**Directions:**
I need the lines below from the one with "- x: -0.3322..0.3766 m" down to the one with "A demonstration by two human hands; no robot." reproduced exactly, both ends included, and nothing else.

**Data in this exercise:**

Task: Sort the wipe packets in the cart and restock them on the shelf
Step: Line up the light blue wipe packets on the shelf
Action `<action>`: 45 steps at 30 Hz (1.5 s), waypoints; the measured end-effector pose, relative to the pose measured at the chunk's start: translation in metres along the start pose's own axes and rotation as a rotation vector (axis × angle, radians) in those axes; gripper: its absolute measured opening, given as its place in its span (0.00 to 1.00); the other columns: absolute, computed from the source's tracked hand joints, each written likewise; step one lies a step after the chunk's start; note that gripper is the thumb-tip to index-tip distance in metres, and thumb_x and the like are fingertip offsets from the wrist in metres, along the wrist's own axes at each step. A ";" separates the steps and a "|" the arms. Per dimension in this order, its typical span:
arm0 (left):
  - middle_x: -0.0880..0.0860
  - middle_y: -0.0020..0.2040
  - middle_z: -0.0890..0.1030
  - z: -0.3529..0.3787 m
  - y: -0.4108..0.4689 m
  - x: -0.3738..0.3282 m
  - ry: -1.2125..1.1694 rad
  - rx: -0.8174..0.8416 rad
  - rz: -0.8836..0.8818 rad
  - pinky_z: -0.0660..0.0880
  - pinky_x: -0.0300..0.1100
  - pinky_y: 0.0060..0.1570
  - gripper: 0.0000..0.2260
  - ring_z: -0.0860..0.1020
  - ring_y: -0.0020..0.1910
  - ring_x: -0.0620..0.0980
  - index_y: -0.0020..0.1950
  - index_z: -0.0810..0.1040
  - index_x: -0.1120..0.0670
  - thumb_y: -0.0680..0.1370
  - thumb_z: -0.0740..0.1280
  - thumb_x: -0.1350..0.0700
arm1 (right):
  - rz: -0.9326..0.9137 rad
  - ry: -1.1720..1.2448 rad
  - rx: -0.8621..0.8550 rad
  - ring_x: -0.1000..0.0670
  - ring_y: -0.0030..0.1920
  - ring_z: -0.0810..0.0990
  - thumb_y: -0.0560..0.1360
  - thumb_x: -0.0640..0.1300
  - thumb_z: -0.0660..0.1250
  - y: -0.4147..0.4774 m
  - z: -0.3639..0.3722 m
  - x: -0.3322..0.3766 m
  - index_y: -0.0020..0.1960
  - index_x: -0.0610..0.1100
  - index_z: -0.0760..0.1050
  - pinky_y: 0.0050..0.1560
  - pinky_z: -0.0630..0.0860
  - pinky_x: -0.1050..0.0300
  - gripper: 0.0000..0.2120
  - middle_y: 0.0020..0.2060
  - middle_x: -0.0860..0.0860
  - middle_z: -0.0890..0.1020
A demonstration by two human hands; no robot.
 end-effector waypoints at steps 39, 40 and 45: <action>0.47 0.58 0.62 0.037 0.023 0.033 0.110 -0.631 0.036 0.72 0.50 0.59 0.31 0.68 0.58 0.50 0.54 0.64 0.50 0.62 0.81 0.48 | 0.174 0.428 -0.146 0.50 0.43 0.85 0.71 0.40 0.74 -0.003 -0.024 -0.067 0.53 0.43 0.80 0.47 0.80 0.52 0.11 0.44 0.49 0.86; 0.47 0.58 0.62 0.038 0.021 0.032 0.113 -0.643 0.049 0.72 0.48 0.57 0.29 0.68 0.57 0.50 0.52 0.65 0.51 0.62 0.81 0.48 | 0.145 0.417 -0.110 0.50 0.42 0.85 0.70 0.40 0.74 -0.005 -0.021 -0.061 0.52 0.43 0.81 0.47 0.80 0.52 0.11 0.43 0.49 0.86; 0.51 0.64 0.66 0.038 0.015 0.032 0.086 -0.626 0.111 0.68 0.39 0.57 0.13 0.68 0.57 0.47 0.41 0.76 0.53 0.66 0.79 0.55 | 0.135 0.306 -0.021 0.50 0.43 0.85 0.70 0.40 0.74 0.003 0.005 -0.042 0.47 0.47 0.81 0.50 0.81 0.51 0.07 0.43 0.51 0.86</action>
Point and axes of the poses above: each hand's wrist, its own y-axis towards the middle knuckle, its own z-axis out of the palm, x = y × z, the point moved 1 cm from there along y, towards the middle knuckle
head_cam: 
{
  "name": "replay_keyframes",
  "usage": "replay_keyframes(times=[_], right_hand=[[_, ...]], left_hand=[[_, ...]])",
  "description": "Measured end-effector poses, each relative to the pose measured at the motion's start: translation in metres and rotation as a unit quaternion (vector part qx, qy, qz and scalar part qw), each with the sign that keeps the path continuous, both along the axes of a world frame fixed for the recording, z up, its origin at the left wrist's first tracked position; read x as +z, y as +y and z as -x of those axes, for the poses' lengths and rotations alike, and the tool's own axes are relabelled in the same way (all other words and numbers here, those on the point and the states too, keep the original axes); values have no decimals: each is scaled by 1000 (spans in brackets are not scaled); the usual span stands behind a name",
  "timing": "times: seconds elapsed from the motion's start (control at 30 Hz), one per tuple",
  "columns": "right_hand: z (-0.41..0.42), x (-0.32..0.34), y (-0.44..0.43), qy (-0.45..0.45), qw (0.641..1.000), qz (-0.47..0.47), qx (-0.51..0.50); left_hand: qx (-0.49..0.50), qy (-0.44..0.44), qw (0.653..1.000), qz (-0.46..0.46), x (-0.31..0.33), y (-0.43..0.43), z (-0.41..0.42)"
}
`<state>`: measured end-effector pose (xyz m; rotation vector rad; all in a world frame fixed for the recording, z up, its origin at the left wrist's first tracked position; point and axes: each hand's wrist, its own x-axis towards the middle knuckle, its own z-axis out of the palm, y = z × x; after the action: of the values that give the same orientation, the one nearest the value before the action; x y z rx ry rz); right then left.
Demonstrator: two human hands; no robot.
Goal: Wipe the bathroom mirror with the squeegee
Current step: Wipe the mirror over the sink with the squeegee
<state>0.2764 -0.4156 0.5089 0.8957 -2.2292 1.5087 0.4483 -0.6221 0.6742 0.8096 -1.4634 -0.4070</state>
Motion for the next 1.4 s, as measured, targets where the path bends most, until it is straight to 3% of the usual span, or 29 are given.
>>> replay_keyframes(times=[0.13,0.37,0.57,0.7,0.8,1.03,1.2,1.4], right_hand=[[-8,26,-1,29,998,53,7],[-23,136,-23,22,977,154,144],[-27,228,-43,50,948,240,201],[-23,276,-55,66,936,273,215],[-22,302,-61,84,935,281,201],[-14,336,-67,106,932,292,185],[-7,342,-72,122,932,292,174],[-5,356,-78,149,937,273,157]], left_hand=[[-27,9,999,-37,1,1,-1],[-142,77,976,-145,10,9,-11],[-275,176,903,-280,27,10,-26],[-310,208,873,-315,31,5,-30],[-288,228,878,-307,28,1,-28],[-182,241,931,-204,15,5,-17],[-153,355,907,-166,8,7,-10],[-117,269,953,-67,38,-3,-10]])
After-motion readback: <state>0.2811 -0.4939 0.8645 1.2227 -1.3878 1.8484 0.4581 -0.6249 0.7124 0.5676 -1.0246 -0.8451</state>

**Your solution:**
  - x: -0.3322..0.3766 m
  - index_y: -0.0020..0.1960
  - index_x: -0.0610..0.1100
  - index_z: -0.0760..0.1050
  - pinky_y: 0.0050..0.1560
  - pinky_z: -0.0630..0.0860
  - pinky_x: -0.1050..0.0300
  - gripper: 0.0000..0.2120
  - middle_y: 0.0020..0.2060
  - middle_x: -0.0860..0.0860
  - middle_z: -0.0890..0.1020
A demonstration by two human hands; no robot.

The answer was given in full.